- [Work request]: Only lines containing "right" are wanted from the data below. Copy those lines.

- [Input data]:
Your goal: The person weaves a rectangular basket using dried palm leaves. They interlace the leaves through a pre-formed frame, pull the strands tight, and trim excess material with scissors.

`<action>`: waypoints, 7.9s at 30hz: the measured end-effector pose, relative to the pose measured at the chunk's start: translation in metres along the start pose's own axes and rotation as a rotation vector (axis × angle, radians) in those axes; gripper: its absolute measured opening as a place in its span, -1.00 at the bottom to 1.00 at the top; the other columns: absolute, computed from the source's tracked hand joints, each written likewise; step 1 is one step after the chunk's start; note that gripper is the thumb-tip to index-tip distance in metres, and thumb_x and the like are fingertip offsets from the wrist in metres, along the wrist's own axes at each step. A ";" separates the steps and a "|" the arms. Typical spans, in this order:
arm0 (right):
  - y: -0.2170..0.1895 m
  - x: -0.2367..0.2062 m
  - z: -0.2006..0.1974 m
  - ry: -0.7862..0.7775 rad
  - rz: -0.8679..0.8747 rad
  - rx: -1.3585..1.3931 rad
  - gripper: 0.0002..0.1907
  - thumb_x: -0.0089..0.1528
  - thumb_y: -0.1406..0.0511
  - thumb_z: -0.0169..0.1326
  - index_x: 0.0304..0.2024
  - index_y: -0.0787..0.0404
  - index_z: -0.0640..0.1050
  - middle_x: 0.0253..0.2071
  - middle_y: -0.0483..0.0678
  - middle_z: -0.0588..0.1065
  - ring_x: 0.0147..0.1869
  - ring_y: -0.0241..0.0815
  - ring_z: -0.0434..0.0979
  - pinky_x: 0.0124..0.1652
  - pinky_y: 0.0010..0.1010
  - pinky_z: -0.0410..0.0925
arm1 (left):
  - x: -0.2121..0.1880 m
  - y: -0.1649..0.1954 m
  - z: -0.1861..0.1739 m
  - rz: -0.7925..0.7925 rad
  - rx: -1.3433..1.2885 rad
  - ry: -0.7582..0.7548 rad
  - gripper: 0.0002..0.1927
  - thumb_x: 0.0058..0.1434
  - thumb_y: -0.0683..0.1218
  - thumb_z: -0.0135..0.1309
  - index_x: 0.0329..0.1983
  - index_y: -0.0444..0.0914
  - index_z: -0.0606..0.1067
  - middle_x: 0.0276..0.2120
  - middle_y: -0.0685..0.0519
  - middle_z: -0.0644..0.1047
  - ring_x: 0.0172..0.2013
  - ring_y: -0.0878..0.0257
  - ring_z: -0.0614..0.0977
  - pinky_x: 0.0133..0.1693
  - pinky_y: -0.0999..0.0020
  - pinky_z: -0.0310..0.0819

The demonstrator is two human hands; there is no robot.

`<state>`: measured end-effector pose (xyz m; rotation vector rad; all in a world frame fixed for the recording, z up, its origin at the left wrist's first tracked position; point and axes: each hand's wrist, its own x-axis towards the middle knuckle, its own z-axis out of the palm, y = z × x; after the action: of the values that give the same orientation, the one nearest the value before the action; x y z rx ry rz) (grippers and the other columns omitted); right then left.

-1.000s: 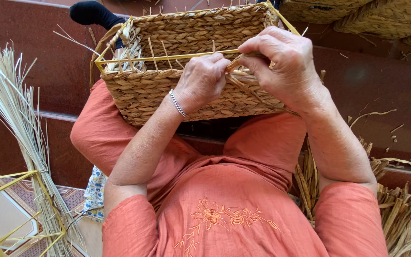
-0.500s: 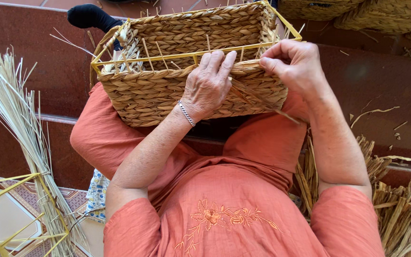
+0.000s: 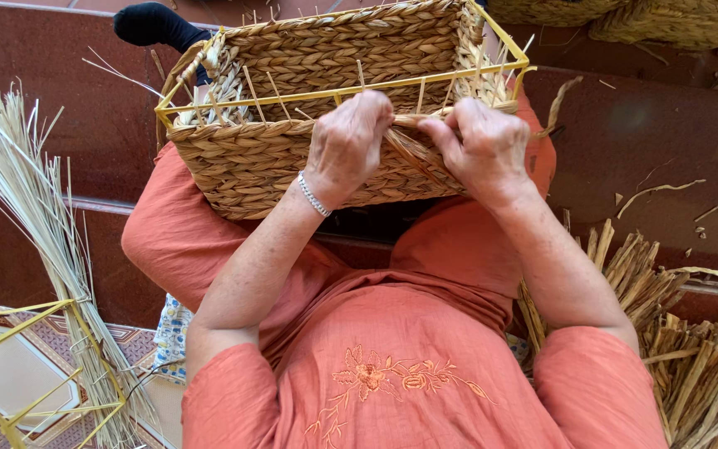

- [Response area]:
arm0 (right):
`<state>`: measured end-effector pose (xyz m; rotation vector rad; all in a world frame fixed for the recording, z up, its origin at the left wrist's first tracked position; point and axes: each hand's wrist, its own x-axis towards the middle knuckle, its own z-axis out of the palm, y = z × x; after the action: of the values that give the same orientation, the one nearest the value before the action; x y z rx ry rz) (grippers and the other columns omitted); right then left.

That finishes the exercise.